Nouveau rebondissement dans l'affaire Hedi : la publication par Mediapart d'enregistrements de vidéosurveillance met en cause la version des policiers. Le site d'investigation a réalisé une enquête en marge de l'enquête. La journaliste Pascale Pascariello s'explique.
Mediapart publie des images de vidéosurveillance enregistrées dans la nuit du 1er au 2 juillet à proximité du cours Lieutaud à Marseille, montrant le tir de LBD sur le jeune Hedi, qui a dû être amputé d'une partie du crâne. De nouveaux éléments qui remettent en question la version des policiers dans cette affaire.
Les journalistes du site Mediapart se sont procuré des images, jusqu'ici jamais rendues publiques et ont eu accès à des éléments de l'enquête : au travers de cette vidéo et son décryptage, ils ont réalisé durant trois semaines un travail d'investigation minutieux. Pascale Pascariello et Martin Bessin nous ont confié leur méthode de travail, dans le respect du secret des sources.
La consultation des documents
Les enquêteurs de l'Inspection générale de la Police nationale (IGPN) avaient déjà analysé ces vidéos, ce qui avait permis d'identifier clairement les policiers mis en cause, notamment par leur tenue vestimentaire ou leur équipement. Des éléments auxquels les journalistes ont pu avoir accès comme source d'information. Tout comme ils ont pu consulter les rapports d'audition.
Autre source d'information : les fiches TSUA (Traitement relatif au suivi de l'usage des armes) du policier auteur du tir. Pascale Pascariello explique que les fonctionnaires de police ont pour obligation de signaler le recours au LBD (Lanceur de balle de défense) auprès de leur hiérarchie et de préciser les circonstances de l'utilisation de ces armes. "Ils doivent également mentionner s'il y a eu des blessés, car ils ont le devoir de leur porter secours, or ici le policier mis en cause a déclaré 10 tirs avant 22 heures, et ce, très tardivement, près de sept jours après les faits, au moment où l'IGPN demande l'accès aux fiches de déclaration des tirs. Mais celui de 1h56 du matin, il ne le déclare pas."
Le décryptage des images
En s'appuyant sur l'identification de l'IGPN et les différents documents consultés, un long travail de décryptage commence alors pour les deux journalistes qui vont superposer les éléments de l'enquête avec les éléments visuels apportés par les images.
En ralentissant les images, en les grossissant, les journalistes arrivent "à reconstituer le mouvement des policiers et à identifier le tireur avec son t-shirt blanc, en position de tir au LBD" raconte la journaliste, "et ce malgré les zones d'ombre".
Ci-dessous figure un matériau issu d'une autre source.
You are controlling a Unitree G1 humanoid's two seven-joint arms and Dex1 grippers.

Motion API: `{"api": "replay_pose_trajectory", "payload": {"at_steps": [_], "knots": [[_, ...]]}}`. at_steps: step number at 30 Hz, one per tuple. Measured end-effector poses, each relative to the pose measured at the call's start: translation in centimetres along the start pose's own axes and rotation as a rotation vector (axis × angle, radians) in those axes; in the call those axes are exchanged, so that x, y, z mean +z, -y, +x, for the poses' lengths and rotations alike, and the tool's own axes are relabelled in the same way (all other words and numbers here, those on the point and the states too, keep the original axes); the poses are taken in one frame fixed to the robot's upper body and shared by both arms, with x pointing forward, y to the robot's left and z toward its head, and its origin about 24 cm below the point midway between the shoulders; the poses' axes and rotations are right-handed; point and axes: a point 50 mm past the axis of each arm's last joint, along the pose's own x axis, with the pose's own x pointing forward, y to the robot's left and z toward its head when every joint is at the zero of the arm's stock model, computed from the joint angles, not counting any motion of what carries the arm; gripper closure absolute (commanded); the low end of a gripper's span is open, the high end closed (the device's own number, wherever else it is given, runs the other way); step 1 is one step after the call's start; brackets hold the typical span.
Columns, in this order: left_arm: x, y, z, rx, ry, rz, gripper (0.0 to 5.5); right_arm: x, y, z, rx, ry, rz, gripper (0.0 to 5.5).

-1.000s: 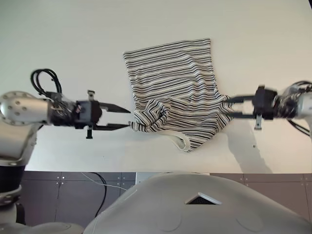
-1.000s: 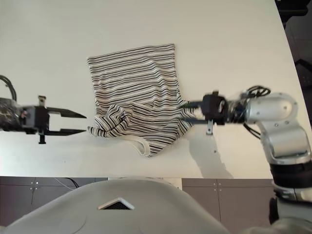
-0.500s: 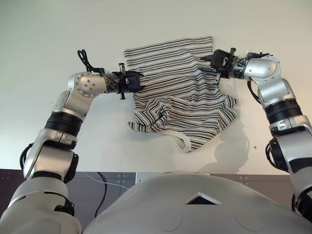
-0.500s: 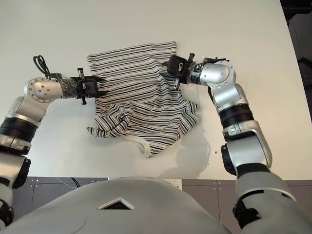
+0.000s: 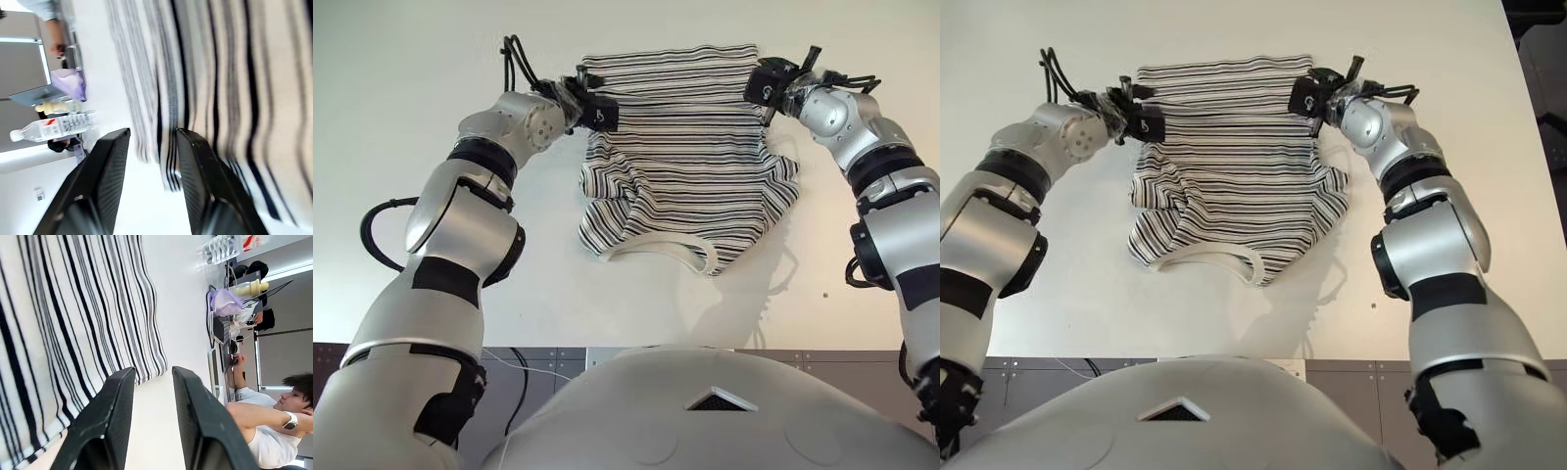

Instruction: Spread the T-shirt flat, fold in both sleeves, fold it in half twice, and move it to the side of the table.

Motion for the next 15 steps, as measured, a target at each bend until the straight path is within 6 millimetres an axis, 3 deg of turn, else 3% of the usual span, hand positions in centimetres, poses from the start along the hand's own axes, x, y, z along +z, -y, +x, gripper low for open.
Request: {"api": "replay_pose_trajectory", "payload": {"at_steps": [4, 7, 15], "knots": [[0.9, -3.9, -3.3, 0.25, 0.298, -0.084, 3.77, 0.7, 1.9, -1.7, -0.073, 0.216, 0.118, 4.13], [1.2, -1.5, -6.3, 0.242, 0.428, -0.113, 3.77, 0.4, 0.9, -4.0, -0.059, 0.339, 0.227, 4.13], [3.2, 7.5, -14.8, -0.045, 0.582, -0.147, 3.77, 2.2, -5.9, -12.0, 0.276, 0.504, 0.432, 4.13]]}}
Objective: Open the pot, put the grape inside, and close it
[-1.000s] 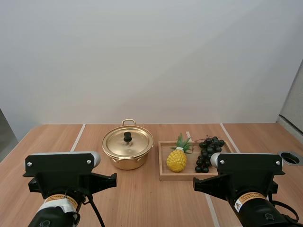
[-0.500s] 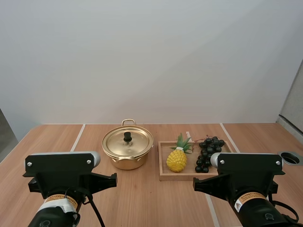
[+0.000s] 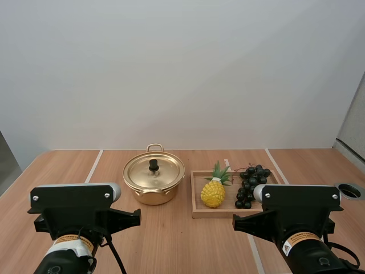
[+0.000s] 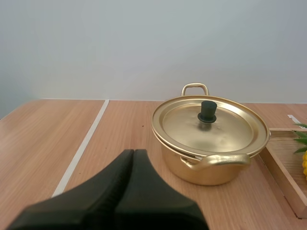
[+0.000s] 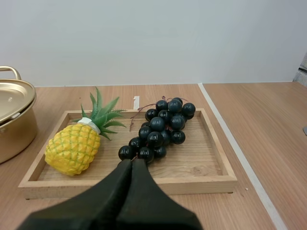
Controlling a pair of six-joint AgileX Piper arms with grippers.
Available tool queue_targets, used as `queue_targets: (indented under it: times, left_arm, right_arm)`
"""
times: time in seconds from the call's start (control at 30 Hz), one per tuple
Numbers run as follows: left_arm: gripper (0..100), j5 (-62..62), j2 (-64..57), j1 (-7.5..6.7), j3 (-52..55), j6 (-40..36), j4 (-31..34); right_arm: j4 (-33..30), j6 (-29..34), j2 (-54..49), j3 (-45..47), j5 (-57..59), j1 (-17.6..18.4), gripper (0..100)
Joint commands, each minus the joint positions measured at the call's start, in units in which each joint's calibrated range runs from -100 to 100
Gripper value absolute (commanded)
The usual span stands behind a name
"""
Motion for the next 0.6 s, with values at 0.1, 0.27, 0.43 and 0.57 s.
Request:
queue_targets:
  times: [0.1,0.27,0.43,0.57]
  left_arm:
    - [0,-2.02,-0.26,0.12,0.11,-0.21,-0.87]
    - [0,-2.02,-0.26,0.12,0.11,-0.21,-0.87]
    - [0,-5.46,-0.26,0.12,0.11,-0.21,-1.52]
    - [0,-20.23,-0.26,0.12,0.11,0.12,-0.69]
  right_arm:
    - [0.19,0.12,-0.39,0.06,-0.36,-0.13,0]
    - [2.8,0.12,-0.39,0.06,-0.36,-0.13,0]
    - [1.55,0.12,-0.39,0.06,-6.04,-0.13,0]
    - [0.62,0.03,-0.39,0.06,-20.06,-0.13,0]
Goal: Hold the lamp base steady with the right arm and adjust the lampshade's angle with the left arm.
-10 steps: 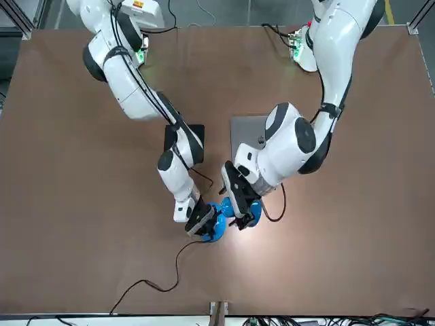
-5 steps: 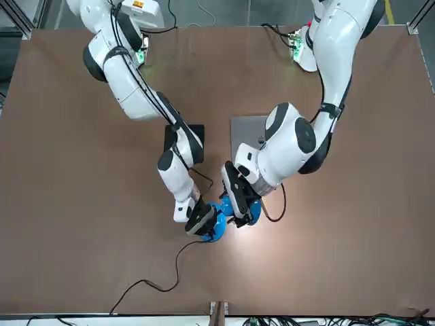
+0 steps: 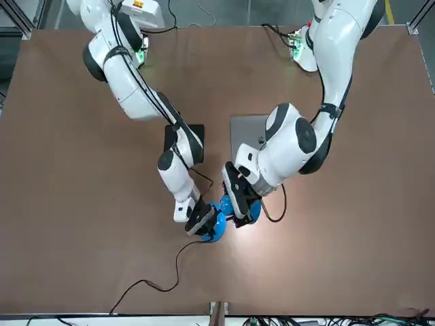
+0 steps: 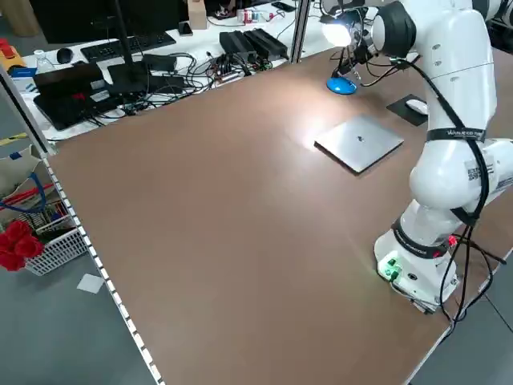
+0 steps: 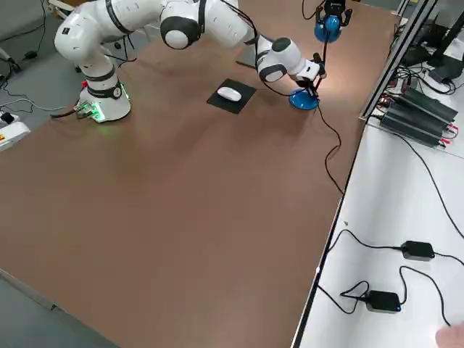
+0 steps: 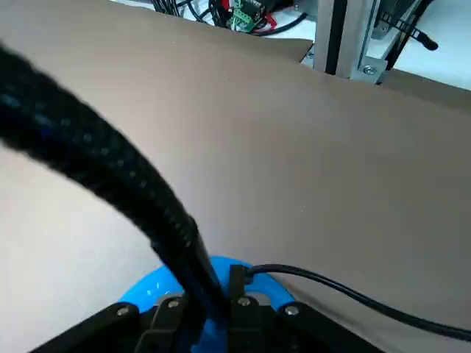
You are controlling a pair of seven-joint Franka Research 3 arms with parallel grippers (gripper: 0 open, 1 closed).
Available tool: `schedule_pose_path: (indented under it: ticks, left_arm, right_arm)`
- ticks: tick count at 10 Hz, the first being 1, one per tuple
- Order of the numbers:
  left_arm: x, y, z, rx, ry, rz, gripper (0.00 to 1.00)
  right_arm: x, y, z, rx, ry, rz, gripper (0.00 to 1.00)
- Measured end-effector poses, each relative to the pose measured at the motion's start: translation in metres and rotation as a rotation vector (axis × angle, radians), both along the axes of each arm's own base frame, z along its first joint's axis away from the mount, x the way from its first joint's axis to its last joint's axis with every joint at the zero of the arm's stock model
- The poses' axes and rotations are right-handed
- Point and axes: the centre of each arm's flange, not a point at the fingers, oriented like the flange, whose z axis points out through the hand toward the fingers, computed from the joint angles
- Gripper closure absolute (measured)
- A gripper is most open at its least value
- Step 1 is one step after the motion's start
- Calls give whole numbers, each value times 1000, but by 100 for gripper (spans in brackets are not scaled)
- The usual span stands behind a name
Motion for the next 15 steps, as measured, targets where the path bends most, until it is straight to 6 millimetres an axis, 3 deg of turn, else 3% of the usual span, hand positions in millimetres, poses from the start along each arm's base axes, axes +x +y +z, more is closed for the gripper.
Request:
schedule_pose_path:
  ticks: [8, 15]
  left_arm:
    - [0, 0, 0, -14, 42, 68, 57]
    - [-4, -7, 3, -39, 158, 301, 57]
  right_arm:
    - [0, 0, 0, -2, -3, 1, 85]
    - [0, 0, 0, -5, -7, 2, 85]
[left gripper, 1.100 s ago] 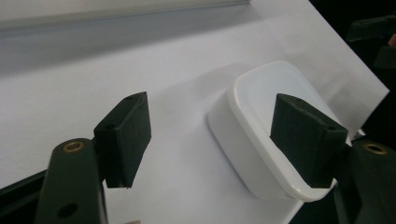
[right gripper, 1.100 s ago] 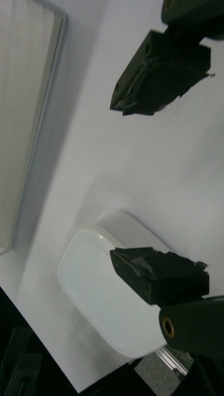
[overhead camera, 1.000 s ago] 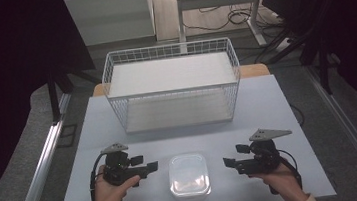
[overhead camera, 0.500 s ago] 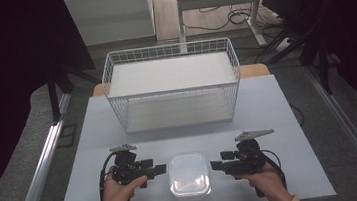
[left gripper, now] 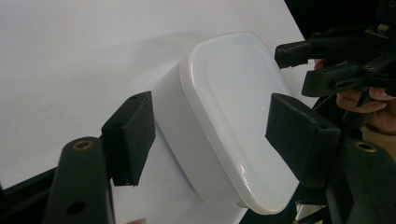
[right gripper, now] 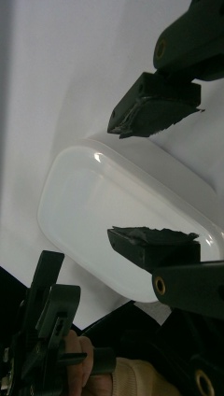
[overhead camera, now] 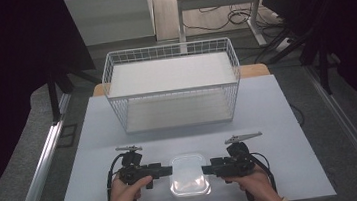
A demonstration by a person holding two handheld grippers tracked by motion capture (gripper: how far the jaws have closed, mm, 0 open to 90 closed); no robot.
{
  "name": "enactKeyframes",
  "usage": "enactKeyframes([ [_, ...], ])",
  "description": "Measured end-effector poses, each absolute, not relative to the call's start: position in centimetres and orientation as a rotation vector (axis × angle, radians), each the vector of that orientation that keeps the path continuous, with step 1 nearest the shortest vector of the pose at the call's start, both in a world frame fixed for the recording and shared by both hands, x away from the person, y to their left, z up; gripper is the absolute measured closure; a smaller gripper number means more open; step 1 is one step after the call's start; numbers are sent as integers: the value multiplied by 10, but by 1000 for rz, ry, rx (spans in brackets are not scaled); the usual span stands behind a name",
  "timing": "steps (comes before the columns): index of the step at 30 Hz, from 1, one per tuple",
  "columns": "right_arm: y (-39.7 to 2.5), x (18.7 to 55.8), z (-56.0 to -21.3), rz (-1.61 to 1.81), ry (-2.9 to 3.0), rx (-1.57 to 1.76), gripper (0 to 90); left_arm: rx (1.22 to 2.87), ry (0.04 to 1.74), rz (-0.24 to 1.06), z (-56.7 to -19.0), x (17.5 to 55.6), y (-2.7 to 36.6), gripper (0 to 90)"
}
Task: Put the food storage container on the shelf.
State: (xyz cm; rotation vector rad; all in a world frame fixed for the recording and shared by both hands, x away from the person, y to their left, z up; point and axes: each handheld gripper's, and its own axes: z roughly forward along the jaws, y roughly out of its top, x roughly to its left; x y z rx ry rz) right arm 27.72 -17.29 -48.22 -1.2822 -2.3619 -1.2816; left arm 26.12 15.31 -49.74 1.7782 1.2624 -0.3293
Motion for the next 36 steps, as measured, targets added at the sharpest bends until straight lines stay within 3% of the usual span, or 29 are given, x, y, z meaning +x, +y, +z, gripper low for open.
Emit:
enactKeyframes([
  [7,-173,275,-489,-1285,-2306,-1303,451,1766,1269,-372,-504,260,150,365],
  [12,-171,273,-493,-1280,-2272,-1315,512,1763,1271,-411,-509,259,147,422],
  [21,-177,273,-500,-1285,-2124,-1387,642,1749,1260,-429,-510,257,148,636],
  [36,-187,269,-497,-1321,-1973,-1389,748,1703,1219,-459,-505,251,156,734],
])
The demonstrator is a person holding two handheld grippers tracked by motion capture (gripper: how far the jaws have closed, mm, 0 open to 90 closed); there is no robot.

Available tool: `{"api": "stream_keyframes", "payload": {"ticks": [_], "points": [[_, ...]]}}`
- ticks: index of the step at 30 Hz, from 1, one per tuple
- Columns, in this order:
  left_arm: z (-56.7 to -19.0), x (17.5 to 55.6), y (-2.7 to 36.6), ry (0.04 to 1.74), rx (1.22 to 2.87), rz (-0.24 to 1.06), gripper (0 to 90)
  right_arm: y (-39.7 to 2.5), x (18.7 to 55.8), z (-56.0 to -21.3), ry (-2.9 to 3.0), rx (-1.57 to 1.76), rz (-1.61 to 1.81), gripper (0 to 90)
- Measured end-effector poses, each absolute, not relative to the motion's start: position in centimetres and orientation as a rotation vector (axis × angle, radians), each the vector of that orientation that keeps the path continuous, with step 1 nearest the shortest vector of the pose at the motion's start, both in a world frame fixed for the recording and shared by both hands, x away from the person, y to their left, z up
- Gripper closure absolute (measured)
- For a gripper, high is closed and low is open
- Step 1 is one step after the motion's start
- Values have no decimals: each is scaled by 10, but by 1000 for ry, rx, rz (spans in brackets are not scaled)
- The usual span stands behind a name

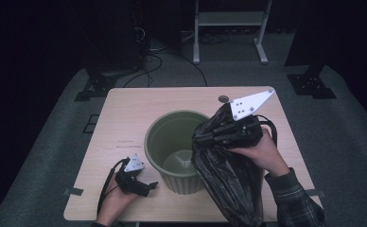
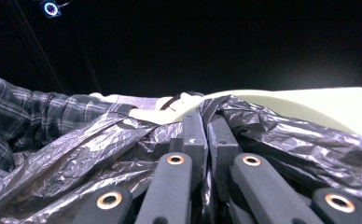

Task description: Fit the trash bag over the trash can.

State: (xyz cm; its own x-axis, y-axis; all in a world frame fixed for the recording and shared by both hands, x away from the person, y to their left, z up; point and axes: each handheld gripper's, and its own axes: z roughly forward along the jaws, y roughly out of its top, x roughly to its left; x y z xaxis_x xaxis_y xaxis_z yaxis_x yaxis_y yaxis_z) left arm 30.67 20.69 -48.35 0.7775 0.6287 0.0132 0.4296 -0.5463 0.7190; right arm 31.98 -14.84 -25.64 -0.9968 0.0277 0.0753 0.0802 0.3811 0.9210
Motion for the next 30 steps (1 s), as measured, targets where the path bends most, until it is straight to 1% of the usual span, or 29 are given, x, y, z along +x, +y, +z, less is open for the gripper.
{"api": "stream_keyframes", "payload": {"ticks": [8, 17, 30], "points": [[-484, 307, 207, 783, 2233, 349, 15, -118, 332, -246, -2545, -77, -1731, 882], [-484, 307, 207, 783, 2232, 350, 14, -74, 346, -234, -2507, -52, -1744, 882], [-483, 307, 207, 782, 2234, 350, 14, -16, 343, -217, -2427, 61, -1775, 882]]}}
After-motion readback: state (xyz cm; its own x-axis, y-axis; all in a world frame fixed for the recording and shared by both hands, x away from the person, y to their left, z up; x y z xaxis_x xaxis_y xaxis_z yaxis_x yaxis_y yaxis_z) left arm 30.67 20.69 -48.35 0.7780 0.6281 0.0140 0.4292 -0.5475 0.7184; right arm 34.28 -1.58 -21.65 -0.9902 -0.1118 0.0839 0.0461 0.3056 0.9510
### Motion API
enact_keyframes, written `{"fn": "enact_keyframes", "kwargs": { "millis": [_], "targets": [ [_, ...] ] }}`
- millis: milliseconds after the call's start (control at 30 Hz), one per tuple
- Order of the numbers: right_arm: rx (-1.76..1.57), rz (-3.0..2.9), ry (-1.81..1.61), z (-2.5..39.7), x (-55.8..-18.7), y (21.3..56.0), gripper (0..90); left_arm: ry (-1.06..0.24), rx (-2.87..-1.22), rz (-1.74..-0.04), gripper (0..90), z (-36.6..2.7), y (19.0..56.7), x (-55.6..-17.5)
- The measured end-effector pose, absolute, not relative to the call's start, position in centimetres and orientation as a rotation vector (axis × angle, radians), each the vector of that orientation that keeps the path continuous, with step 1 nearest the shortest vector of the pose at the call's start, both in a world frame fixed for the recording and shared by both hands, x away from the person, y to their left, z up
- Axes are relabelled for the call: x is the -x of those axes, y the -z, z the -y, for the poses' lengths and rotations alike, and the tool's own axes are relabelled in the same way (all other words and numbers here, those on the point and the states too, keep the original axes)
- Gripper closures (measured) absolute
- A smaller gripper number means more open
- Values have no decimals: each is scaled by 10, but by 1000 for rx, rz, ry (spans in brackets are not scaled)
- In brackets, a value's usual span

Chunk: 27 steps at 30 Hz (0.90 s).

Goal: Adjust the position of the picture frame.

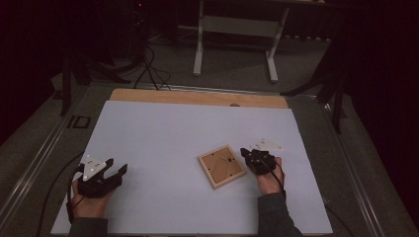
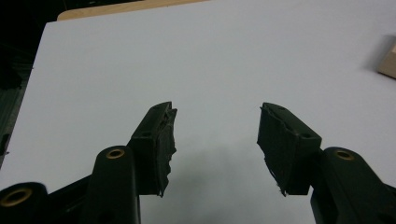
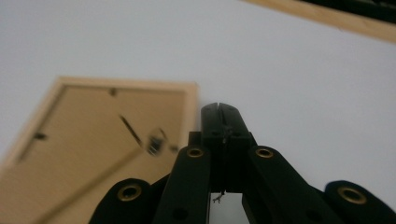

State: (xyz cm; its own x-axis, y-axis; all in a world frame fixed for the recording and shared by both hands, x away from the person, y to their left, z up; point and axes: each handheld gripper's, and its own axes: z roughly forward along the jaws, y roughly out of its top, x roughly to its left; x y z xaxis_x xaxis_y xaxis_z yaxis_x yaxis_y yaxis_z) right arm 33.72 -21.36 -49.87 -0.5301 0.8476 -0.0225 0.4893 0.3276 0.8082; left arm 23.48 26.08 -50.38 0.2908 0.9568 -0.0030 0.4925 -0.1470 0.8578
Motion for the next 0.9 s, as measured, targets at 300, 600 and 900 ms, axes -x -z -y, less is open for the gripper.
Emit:
{"fn": "enact_keyframes", "kwargs": {
  "millis": [300,600,900],
  "targets": [
    [-1192,-2234,-1009,219,-324,512,900,-742,-1782,-1298,458,-257,503,-235],
    [-1215,-2269,-966,227,-312,519,900,-745,-1785,-1288,459,-254,502,-234],
    [-1224,-2281,-987,227,-308,521,900,-746,-1789,-1273,460,-252,501,-234]
  ]
}}
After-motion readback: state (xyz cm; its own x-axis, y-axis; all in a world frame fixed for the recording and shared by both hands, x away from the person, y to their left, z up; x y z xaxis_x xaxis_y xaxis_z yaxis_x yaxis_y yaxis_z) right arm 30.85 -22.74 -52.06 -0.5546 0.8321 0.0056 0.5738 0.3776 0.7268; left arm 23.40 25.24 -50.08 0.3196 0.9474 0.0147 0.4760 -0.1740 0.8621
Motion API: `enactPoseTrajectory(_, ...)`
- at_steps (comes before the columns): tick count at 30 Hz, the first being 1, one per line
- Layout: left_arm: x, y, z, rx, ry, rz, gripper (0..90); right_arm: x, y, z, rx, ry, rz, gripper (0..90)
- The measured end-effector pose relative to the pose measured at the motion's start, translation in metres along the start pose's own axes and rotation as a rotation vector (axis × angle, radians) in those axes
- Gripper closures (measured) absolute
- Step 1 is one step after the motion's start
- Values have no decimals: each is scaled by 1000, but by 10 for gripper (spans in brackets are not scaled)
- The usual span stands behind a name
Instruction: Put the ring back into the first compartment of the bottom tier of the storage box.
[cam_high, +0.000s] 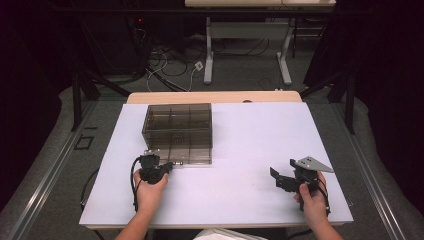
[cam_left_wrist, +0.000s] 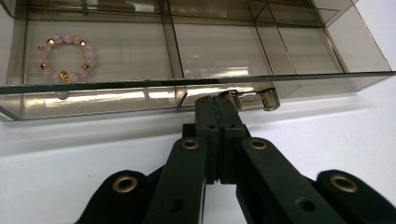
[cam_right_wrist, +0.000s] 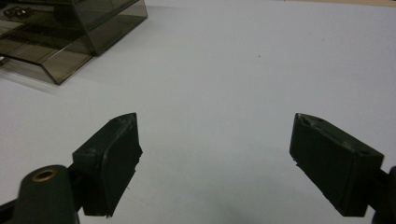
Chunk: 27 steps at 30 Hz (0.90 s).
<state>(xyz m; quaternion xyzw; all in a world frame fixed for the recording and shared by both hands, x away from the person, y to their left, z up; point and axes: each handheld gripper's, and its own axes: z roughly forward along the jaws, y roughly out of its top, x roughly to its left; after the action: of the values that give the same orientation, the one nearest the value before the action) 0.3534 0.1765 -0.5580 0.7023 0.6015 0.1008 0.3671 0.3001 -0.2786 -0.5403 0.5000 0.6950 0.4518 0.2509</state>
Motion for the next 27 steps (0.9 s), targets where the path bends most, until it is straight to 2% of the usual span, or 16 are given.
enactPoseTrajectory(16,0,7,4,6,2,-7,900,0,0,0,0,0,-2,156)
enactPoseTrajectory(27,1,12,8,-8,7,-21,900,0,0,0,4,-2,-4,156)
Des expertises sur le terrain
Les deux journalistes ont dû se rendre sur les lieux pour conduire, à leur manière, une sorte d'expertise balistique.
Ils ont ainsi utilisé des données temporelles révélées par les images :" entre le moment où le policier tire, à 1 h 56 et 12 secondes et celui où Hedi tombe,1h56 et 14 secondes, il s'écoule deux secondes. Dans ce laps de temps, où se trouve le tireur ?" Les journalistes sont allés chercher une réponse par approximation : "grâce aux éléments d'identification de la rue, de la courbe opérée par Hedi dans sa course, de sa position au moment où il reçoit la balle dans le dos, on a pu faire une estimation de la distance à laquelle se trouvait le tireur, c'est-à-dire entre 5 et 8,15 mètres d'Hedi lorsqu'il luit tire dessus".
La reconstitution de la scène
La scène est reconstituée à l'aide de deux caméras, l'une appartenant aux services municipaux et l'autre installée dans un lieu de culte, toutes deux centrées sur les faits, permettant de "refaire le film" des événements. Il est alors décidé de ne pas diffuser les images sur lesquelles on voit clairement le visage des policiers.
Grâce au travail de montage du réalisateur Martin Bessin, à partir des différents angles de prise de vue, on peut suivre l'arrivée de Hedi et ses camarades et celle des policiers avant les faits. Pour Pascale Pascariello, il est important " de montrer l'ensemble dans la vidéo publiée, avec les circonstances qui précédent. Une fois le visionnage terminé, on a essayé de rendre ces images les plus intelligibles possible, d'expliquer pourquoi Hedi apparaît comme une ombre en raison de la mauvaise qualité des images."
La fin du travail consistera à annoter les séquences, pour rendre la vidéo lisible et compréhensible pour le plus grand nombre. "On a essayé de faire vrai travail d'enquêteur et d'explication de la manière la plus rigoureuse qu'il soit", conclut la journaliste, "c'est une nouvelle façon de travailler sur la question des violences policières quand il a des vidéos l’appui".